# [What to work on]
Output the data below exactly as it is, dropping the pictures from your copy.

# [Records for the exercise]

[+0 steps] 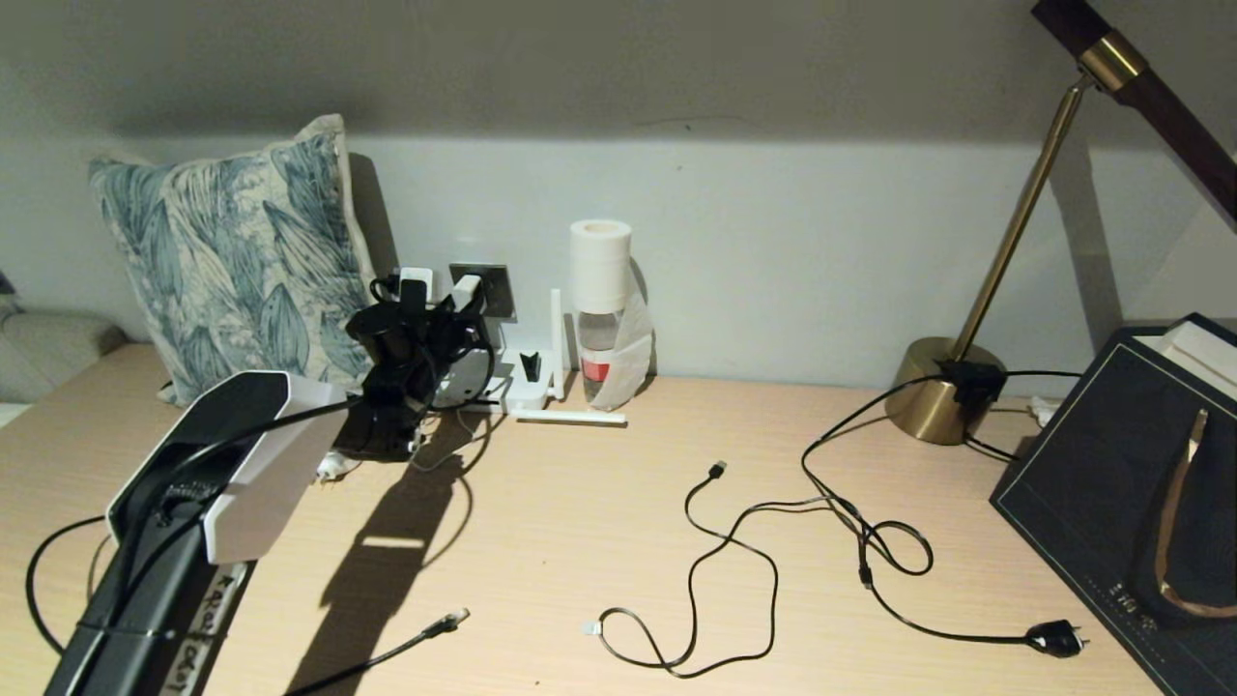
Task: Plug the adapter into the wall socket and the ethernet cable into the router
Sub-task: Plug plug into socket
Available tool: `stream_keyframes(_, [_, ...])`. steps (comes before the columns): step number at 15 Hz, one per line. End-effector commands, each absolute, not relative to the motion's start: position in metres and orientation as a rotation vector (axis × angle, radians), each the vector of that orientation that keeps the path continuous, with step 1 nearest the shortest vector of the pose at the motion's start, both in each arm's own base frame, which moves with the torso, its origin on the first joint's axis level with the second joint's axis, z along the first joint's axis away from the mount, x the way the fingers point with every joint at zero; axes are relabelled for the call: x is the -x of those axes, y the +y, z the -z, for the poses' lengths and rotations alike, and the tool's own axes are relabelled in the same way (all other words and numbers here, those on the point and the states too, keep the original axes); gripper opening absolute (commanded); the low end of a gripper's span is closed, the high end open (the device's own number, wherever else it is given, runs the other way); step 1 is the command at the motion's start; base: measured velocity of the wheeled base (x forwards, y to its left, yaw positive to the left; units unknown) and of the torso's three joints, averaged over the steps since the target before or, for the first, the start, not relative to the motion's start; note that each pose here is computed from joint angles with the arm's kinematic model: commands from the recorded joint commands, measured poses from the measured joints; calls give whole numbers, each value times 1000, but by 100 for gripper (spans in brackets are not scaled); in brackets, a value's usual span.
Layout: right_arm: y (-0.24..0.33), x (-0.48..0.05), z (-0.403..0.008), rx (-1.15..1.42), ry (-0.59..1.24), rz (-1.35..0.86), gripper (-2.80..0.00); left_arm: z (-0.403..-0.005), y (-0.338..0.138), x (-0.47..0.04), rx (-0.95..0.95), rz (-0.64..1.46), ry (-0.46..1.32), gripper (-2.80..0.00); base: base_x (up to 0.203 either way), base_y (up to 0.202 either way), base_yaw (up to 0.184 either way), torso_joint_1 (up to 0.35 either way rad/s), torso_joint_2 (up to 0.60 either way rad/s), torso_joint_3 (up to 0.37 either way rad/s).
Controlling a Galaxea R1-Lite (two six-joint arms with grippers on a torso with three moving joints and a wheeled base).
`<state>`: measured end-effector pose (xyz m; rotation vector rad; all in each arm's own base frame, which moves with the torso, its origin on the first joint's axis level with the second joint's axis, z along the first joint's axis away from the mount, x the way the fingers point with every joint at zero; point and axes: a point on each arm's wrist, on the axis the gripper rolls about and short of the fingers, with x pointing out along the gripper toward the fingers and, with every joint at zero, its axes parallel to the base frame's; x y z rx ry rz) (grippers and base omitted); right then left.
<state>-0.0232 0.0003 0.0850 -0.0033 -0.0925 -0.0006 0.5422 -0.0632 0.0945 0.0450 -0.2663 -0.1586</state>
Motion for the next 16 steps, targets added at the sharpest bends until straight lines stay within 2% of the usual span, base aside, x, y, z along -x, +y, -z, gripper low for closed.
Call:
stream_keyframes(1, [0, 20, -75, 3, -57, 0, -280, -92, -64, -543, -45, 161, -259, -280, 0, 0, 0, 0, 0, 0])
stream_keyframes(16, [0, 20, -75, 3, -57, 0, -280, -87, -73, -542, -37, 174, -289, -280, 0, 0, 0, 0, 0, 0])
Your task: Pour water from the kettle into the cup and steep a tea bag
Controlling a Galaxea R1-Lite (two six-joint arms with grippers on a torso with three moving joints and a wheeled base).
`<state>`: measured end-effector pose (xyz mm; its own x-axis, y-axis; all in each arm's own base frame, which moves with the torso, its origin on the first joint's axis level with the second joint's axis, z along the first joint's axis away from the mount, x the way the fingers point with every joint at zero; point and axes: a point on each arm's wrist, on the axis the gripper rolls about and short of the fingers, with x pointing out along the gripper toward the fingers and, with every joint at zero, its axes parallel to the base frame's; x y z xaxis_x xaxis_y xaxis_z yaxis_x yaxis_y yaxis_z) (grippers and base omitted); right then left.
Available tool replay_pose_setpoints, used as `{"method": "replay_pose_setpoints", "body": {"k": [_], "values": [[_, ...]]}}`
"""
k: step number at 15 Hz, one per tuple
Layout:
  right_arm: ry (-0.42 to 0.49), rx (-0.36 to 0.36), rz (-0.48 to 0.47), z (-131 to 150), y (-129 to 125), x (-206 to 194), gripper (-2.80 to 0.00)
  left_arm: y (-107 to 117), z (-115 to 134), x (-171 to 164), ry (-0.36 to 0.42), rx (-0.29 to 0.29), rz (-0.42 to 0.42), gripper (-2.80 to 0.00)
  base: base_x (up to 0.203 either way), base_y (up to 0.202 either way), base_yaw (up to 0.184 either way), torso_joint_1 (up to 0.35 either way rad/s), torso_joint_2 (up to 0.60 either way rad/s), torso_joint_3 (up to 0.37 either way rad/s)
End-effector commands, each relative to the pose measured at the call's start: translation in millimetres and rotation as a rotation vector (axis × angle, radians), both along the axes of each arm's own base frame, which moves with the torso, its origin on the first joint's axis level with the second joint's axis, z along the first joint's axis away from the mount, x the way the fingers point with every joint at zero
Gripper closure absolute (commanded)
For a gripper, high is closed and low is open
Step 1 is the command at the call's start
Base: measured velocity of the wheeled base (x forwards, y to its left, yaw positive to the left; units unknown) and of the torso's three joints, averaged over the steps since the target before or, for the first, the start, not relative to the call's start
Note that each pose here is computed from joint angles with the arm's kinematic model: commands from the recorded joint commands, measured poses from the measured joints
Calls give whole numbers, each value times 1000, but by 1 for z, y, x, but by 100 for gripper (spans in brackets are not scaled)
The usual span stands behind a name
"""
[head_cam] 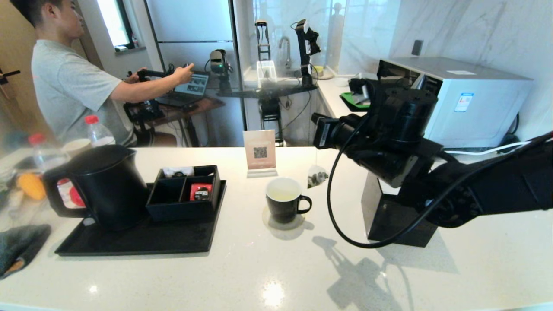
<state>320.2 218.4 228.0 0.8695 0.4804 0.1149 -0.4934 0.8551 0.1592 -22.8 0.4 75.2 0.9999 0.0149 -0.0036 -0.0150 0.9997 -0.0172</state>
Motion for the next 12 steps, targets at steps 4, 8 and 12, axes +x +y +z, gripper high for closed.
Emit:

# [Task solution]
[+0 steps] 
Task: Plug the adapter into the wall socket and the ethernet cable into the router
Sub-task: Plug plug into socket
Available tool: `stream_keyframes(_, [_, ...])`. steps (comes before the columns): step number at 15 Hz, one per line. End-effector commands, each absolute, not relative to the motion's start: position in metres and orientation as a rotation vector (axis × angle, radians), each the vector of that orientation that keeps the path continuous, with step 1 nearest the shortest vector of the pose at the motion's start, both in each arm's own base frame, which moves with the torso, its origin on the first joint's axis level with the second joint's axis, z along the first joint's axis away from the mount, x the way the fingers point with every joint at zero; axes are relabelled for the call: x is the -x of those axes, y the +y, z the -z, for the poses' lengths and rotations alike, and the tool's own axes are relabelled in the same way (all other words and numbers here, those on the point and the states too, keep the original axes); gripper opening absolute (commanded); the low end of a gripper's span is closed, the high end open (the device's own number, wherever else it is given, runs the other way); step 1 is the command at the motion's start; base: measured velocity of the wheeled base (x forwards, y to its left, yaw positive to the left; units unknown) and of the torso's three joints, averaged over the steps since the target before or, for the first, the start, not relative to the motion's start; note that each pose here is computed from joint angles with the arm's kinematic model: commands from the recorded joint commands, measured poses from the measured joints; calls give whole numbers, each value times 1000, but by 100 for gripper (spans in brackets are not scaled); in brackets, a value's usual span.
Layout: right_arm: y (-0.24..0.33), x (-0.48..0.05), z (-0.403..0.008), rx (-1.15..1.42), ry (-0.59..1.24), rz (-1.35..0.86), gripper (-2.80..0.00); left_arm: z (-0.403..-0.005), y (-0.338..0.138), x (-0.47..0.04), rx (-0.95..0.95), rz (-0.64..1.46), ry (-0.46..1.32), gripper (-2.80..0.00); base: base_x (up to 0.203 either way), base_y (up to 0.202 either way), base_yaw (up to 0.184 either way), torso_joint_1 (up to 0.35 either way rad/s), torso_joint_2 (up to 0.60 either way rad/s), torso_joint_3 (up to 0.37 either way rad/s).
Controlling a Galaxea R1-Lite (two six-joint arms with grippers on a torso with three moving joints and a wheeled base).
`<state>`: measured end-effector pose (xyz m; rotation vector rad; all in each arm's own base frame, which moves with the torso, its origin on the first joint's axis level with the second joint's axis, z along the first joint's axis away from the mount, x the way the fingers point with every joint at zero; point and axes: a point on each arm's wrist, on the axis the gripper rolls about and short of the fingers, with x pointing out along the gripper toward the fingers and, with every joint at zero, its axes parallel to the base frame's; x y z rx ry rz) (grippers and base omitted); right then left.
<state>-0.0232 0.0003 0.0850 -0.0033 -0.0925 -0.0006 0.5422 -0.0632 0.0945 0.0450 -0.2663 -0.1586</state>
Motion for the next 16 steps, targets added at the sharpest bends until straight lines stay within 2% of the usual span, base aside, x, y, z along -x, +y, -z, gripper low for closed.
Call:
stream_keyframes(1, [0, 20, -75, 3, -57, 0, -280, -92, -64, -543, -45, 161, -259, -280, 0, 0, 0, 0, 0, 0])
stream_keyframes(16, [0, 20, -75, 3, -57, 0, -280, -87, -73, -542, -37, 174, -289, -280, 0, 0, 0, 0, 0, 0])
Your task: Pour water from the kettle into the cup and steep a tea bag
Controlling a Galaxea R1-Lite (two six-joint arms with grippers on a torso with three moving joints and a wheeled base).
`<state>`: measured end-effector pose (xyz mm; its own x-axis, y-axis; all in each arm's own base frame, which moves with the torso, its origin on the first joint's axis level with the second joint's axis, z along the first joint's axis away from the mount, x the way the fingers point with every joint at zero; point and axes: a point on each arm's wrist, on the axis the gripper rolls about and short of the fingers, with x pointing out along the gripper toward the fingers and, with every joint at zero, its axes parallel to the base frame's; x y z xaxis_x xaxis_y xaxis_z yaxis_x yaxis_y yaxis_z) (grippers and base omitted); right then left.
Available tool replay_pose_setpoints, used as `{"method": "replay_pose_setpoints", "body": {"k": [_], "values": [[_, ...]]}}`
"""
k: step number at 15 Hz, one per tuple
Layout:
  right_arm: ry (-0.42 to 0.49), rx (-0.36 to 0.36), rz (-0.48 to 0.47), z (-131 to 150), y (-129 to 125), x (-206 to 194), gripper (-2.80 to 0.00)
  left_arm: y (-107 to 117), z (-115 to 134), x (-171 to 164), ry (-0.36 to 0.42), rx (-0.29 to 0.29), rz (-0.42 to 0.42), gripper (-2.80 to 0.00)
  base: base_x (up to 0.203 either way), base_y (up to 0.202 either way), base_yaw (up to 0.184 either way), torso_joint_1 (up to 0.35 either way rad/s), torso_joint_2 (up to 0.60 either way rad/s), torso_joint_3 (up to 0.37 either way rad/s)
End-effector commands, each relative to the pose measured at the call's start: translation in millimetres and rotation as a rotation vector (axis × angle, radians), both along the axes of each arm's own base frame, which moves with the torso, its origin on the first joint's axis level with the second joint's axis, z along the first joint's axis away from the mount, x the way the fingers point with every joint at zero
Gripper closure absolute (commanded)
For a gripper, high is closed and low is open
Step 1 is the command at the call's start
Base: measured velocity of the wheeled base (x forwards, y to its left, yaw positive to the left; units unknown) and of the torso's three joints, averaged over the steps since the target before or, for the first, the start, not relative to the call's start
Note that each pose here is computed from joint angles with the arm's kinematic model: commands from the recorded joint commands, measured poses from the measured joints
Calls give whole numbers, each value times 1000, but by 1 for z, y, x, but by 100 for gripper (spans in brackets are not scaled)
The usual span stands behind a name
"""
[head_cam] 
<state>320.2 218.4 228.0 0.8695 0.4804 0.1149 -0.4934 0.8551 0.1592 -22.8 0.4 75.2 0.9999 0.0149 -0.0036 -0.0150 0.9997 -0.0172</state>
Motion for the next 12 steps, targets at steps 4, 8 and 12, axes +x +y +z, gripper high for closed.
Emit:

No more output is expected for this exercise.